Required work
Copy, in full, each line of the material that holds the word "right".

[Start of section]

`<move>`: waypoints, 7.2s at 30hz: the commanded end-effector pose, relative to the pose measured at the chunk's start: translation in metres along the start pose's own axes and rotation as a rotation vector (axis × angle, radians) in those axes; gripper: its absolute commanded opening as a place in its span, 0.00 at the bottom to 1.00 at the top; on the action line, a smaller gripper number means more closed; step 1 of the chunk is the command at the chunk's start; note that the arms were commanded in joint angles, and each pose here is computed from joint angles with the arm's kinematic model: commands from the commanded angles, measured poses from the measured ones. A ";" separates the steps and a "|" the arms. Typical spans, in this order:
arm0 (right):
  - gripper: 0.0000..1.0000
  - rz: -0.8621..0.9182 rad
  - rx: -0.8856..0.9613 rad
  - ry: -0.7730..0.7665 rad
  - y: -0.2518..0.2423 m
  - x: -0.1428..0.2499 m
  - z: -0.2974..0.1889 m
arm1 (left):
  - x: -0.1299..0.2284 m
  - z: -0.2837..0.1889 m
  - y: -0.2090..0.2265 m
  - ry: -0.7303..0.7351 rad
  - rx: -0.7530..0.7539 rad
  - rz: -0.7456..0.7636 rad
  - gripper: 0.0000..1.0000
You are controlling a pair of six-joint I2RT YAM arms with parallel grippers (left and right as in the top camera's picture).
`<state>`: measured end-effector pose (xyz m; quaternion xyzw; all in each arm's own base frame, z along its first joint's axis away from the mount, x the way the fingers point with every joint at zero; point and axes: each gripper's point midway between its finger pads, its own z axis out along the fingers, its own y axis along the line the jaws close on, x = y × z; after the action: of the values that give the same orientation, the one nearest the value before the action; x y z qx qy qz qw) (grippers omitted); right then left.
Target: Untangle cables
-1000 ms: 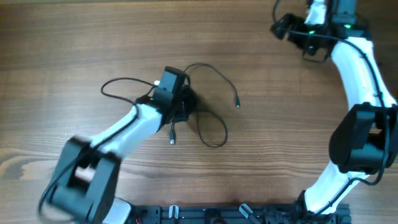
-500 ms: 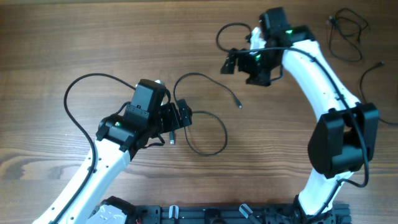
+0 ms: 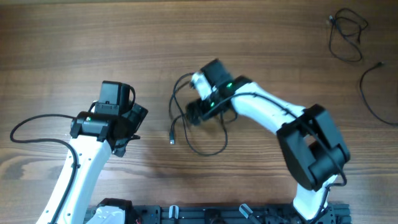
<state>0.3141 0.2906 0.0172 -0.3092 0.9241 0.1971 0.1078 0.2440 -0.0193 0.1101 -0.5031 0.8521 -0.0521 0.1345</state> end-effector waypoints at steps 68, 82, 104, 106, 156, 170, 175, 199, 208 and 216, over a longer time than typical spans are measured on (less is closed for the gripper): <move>1.00 0.372 0.788 -0.554 -0.403 -0.007 -0.208 | -0.005 -0.003 0.003 -0.023 -0.003 -0.030 1.00; 1.00 0.088 0.693 -1.122 -0.189 -0.061 -0.471 | -0.005 -0.003 0.003 -0.023 -0.003 -0.030 1.00; 0.99 -0.166 0.840 -1.540 0.028 0.064 -0.603 | -0.005 -0.003 0.003 -0.023 -0.003 -0.031 1.00; 1.00 -0.194 0.856 -1.575 0.042 0.081 -0.599 | -0.005 -0.003 0.003 -0.023 -0.003 -0.030 1.00; 1.00 0.066 0.847 -1.451 -0.105 0.146 -0.333 | -0.005 -0.003 0.003 -0.022 -0.003 -0.030 1.00; 1.00 0.241 0.769 -1.304 -0.132 0.162 -0.279 | -0.005 -0.003 0.003 -0.023 -0.003 -0.030 1.00; 1.00 0.260 0.774 -1.308 -0.134 0.164 -0.279 | -0.005 -0.003 0.003 -0.023 -0.003 -0.030 1.00; 1.00 0.261 0.768 -1.307 -0.134 0.163 -0.279 | -0.005 -0.004 0.004 -0.026 -0.007 -0.022 1.00; 0.99 0.261 0.768 -1.308 -0.134 0.163 -0.279 | -0.025 -0.032 0.009 -0.197 0.113 0.047 1.00; 1.00 0.260 0.768 -1.308 -0.134 0.163 -0.279 | -0.022 -0.067 0.027 -0.440 0.530 0.129 1.00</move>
<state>0.2468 -0.0120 0.1736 0.0325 0.7087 0.0159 0.7046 0.2288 0.0022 0.1740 -0.4273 0.7997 -0.1528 0.3933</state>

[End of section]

Written answer
arm0 (right):
You are controlling a pair of six-joint I2RT YAM arms with parallel grippers (left and right as in the top camera's picture).
`<state>`: measured end-effector pose (xyz m; quaternion xyzw; all in each arm's own base frame, z along its first joint's axis away from the mount, x the way the fingers point with every joint at zero; point and axes: each gripper's point midway between its finger pads, its own z axis out along the fingers, its own y axis along the line the jaws close on, x = y × z; after the action: of the values that give the same orientation, the one nearest the value before the action; x y z qx qy qz qw) (grippers omitted); right then left.

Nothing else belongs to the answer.